# [Your objective]
Go through the listing below and write out exactly the lines from the one that mentions "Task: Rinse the" through the one that mentions "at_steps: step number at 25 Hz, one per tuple", minus the pictures.

# [Source data]
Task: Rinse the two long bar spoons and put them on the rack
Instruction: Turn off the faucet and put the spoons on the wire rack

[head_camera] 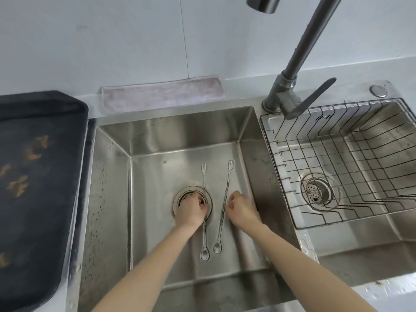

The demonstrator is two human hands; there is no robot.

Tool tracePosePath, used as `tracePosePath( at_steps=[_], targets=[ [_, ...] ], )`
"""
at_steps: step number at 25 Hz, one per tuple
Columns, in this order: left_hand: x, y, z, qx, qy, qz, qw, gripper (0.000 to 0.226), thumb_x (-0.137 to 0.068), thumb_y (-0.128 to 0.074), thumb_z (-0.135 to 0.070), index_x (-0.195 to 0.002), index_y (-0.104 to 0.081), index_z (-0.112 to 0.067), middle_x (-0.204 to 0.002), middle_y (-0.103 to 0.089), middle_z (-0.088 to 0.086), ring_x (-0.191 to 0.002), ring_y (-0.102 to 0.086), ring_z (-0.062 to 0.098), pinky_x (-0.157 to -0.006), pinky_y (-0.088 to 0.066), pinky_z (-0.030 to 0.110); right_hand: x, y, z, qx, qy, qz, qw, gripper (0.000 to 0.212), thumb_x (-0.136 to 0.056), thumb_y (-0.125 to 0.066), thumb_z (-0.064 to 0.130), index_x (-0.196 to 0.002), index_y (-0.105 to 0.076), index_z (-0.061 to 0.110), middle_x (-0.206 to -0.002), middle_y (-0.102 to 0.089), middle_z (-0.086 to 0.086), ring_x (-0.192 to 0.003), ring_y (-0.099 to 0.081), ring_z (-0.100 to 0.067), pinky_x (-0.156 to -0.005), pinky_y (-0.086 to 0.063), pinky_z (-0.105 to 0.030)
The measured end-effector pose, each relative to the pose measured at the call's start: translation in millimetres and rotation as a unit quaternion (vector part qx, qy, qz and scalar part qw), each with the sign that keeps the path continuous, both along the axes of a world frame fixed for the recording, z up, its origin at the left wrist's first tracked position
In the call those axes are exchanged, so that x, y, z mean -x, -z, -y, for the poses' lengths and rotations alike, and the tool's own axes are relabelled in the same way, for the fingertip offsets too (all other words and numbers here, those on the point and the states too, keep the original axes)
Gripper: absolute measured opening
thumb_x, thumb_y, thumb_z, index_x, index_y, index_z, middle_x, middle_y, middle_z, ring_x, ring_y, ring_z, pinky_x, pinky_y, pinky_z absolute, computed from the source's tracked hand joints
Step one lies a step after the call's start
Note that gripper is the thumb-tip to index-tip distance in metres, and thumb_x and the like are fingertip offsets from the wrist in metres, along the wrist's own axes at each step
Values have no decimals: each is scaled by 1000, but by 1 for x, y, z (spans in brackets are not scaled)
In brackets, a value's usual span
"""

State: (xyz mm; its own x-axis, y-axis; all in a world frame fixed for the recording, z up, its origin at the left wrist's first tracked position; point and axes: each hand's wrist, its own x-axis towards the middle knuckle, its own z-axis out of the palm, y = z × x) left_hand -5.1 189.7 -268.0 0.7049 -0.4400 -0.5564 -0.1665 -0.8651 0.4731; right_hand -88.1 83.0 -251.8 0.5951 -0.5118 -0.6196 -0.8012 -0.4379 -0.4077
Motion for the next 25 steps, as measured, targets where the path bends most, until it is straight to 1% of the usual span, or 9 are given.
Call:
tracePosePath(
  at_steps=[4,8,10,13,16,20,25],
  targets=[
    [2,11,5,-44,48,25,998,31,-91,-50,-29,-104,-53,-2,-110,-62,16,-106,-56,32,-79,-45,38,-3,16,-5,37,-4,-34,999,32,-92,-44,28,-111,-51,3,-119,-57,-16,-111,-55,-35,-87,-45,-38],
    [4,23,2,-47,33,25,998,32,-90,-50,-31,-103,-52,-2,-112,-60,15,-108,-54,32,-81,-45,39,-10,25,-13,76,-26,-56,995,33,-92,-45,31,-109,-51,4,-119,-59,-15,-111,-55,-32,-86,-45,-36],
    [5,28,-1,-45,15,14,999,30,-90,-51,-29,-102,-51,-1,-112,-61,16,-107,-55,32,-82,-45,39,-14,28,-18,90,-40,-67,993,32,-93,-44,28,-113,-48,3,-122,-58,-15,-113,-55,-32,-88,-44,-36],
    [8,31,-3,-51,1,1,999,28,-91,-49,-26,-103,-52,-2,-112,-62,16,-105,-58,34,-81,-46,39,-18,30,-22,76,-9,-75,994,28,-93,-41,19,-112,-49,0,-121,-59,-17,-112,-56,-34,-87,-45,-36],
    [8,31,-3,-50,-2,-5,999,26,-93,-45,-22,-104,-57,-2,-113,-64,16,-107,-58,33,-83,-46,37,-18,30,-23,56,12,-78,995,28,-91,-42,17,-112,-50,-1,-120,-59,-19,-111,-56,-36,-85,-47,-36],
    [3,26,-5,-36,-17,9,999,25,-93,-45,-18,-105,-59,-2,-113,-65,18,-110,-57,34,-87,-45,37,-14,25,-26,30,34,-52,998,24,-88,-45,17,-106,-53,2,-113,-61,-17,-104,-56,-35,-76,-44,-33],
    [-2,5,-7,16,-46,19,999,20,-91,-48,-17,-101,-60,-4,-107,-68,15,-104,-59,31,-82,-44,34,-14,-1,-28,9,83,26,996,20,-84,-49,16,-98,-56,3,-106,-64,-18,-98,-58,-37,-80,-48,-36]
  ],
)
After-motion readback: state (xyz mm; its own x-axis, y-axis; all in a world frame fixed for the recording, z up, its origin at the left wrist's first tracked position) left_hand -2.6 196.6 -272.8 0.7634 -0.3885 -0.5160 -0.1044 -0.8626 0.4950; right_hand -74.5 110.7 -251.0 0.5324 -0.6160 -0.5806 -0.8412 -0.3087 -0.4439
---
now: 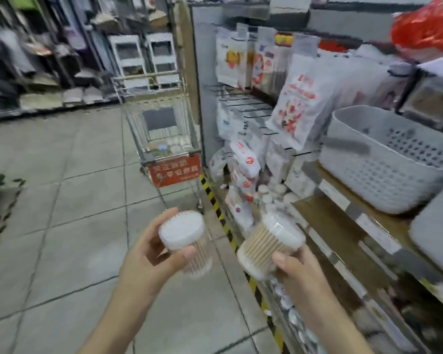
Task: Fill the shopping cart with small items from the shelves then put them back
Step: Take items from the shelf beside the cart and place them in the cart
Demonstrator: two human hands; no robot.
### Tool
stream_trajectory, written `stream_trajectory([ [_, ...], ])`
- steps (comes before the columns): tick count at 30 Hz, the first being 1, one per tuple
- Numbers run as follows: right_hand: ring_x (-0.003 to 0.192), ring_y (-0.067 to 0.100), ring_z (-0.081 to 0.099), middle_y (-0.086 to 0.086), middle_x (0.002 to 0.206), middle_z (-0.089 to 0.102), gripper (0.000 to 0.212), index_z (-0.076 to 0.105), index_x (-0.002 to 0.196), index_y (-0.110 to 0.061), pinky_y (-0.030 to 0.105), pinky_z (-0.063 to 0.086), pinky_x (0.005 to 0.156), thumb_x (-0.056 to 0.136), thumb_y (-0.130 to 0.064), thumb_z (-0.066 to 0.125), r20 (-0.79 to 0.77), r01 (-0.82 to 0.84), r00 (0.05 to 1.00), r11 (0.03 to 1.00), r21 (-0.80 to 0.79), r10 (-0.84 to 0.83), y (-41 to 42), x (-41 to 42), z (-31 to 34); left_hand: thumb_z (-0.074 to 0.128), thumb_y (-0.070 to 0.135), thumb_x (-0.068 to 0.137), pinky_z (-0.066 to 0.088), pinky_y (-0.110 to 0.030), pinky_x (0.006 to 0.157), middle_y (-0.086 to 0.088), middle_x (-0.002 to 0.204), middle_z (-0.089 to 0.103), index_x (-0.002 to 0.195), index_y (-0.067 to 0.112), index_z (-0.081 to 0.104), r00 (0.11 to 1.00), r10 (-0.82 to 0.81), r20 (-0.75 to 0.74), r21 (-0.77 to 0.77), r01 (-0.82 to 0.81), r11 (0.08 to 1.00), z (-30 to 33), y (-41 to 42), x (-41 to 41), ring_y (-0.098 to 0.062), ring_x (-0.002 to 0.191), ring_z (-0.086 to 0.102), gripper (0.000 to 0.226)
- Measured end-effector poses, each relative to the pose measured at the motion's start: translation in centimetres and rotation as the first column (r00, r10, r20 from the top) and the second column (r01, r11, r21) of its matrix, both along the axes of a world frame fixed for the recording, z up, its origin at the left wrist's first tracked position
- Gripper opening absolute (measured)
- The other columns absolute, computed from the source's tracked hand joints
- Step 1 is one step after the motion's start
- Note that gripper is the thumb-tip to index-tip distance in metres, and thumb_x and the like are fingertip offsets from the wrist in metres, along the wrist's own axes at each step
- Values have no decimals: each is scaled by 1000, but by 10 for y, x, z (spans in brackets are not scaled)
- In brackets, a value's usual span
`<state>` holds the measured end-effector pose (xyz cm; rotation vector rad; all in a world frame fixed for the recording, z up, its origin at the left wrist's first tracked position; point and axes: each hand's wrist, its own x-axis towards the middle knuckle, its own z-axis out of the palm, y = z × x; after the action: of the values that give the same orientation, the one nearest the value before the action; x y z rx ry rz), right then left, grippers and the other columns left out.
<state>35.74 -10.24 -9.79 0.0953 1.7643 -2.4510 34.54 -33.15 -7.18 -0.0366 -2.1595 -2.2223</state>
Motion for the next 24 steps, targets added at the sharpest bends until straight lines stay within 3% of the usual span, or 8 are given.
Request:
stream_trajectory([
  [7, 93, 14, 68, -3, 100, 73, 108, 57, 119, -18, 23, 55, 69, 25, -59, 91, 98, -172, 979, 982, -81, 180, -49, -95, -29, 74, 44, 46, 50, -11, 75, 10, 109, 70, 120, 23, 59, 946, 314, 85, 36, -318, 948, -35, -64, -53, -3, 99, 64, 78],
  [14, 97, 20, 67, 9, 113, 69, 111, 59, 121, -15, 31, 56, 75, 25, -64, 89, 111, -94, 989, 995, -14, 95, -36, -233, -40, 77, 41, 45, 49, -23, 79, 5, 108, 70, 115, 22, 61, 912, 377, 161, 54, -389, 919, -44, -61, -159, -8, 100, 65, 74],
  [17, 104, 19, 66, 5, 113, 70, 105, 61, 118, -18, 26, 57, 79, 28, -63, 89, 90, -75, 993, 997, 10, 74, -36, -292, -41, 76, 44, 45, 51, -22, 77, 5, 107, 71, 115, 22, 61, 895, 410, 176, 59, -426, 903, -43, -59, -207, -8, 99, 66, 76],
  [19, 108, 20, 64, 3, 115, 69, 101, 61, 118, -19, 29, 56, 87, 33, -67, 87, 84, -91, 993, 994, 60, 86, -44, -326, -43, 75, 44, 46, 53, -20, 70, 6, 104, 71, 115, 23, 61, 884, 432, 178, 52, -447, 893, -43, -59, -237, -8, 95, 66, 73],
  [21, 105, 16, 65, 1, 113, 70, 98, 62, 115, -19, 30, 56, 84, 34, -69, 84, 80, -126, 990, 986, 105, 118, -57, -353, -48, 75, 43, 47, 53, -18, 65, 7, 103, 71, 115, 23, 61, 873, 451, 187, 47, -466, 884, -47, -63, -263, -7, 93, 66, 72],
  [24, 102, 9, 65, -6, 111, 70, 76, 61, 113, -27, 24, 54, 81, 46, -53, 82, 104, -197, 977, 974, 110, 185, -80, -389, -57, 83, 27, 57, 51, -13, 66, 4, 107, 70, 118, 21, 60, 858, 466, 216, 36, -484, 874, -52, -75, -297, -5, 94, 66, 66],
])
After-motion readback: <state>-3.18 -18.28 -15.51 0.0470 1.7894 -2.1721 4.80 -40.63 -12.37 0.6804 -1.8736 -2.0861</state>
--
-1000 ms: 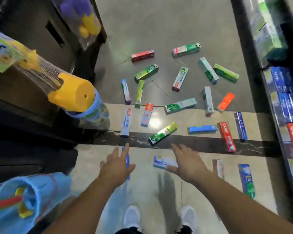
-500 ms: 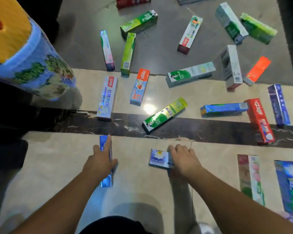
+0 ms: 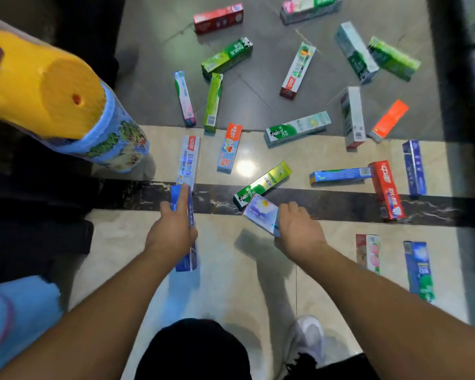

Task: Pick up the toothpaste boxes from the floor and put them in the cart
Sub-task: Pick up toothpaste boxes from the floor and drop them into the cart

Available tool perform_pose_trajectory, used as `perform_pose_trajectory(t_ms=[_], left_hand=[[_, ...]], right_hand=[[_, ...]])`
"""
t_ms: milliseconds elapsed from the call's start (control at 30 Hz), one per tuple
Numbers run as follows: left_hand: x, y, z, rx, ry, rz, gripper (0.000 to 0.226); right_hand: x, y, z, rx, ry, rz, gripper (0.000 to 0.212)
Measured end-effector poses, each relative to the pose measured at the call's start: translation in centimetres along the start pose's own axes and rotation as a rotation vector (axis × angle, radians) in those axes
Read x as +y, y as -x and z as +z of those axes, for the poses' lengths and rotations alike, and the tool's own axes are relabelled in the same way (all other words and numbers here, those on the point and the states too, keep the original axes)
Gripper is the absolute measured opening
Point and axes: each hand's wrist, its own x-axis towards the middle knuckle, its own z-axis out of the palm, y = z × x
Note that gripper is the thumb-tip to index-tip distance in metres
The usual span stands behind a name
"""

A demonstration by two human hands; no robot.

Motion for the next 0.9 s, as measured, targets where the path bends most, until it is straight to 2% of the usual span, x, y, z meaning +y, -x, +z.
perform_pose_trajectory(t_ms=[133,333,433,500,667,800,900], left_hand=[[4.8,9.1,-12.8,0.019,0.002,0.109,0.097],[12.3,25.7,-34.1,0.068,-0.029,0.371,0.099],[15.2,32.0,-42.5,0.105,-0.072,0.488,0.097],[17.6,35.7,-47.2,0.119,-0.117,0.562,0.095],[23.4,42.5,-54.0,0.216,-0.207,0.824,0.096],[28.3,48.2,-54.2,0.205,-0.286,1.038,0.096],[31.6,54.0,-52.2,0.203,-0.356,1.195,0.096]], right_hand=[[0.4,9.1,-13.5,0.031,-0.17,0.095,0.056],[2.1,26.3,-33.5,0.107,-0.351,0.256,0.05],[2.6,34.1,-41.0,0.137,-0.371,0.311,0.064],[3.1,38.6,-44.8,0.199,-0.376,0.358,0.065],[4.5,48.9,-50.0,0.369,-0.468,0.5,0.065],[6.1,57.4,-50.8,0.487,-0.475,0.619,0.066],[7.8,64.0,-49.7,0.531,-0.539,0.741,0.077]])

# [Answer section]
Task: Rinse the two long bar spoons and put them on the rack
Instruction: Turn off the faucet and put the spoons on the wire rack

[head_camera] 

The demonstrator is two human hands; there is no robot.

Tool tracePosePath, used as `tracePosePath( at_steps=[_], targets=[ [_, ...] ], )`
"""
at_steps: step number at 25 Hz, one per tuple

This exercise is now finished.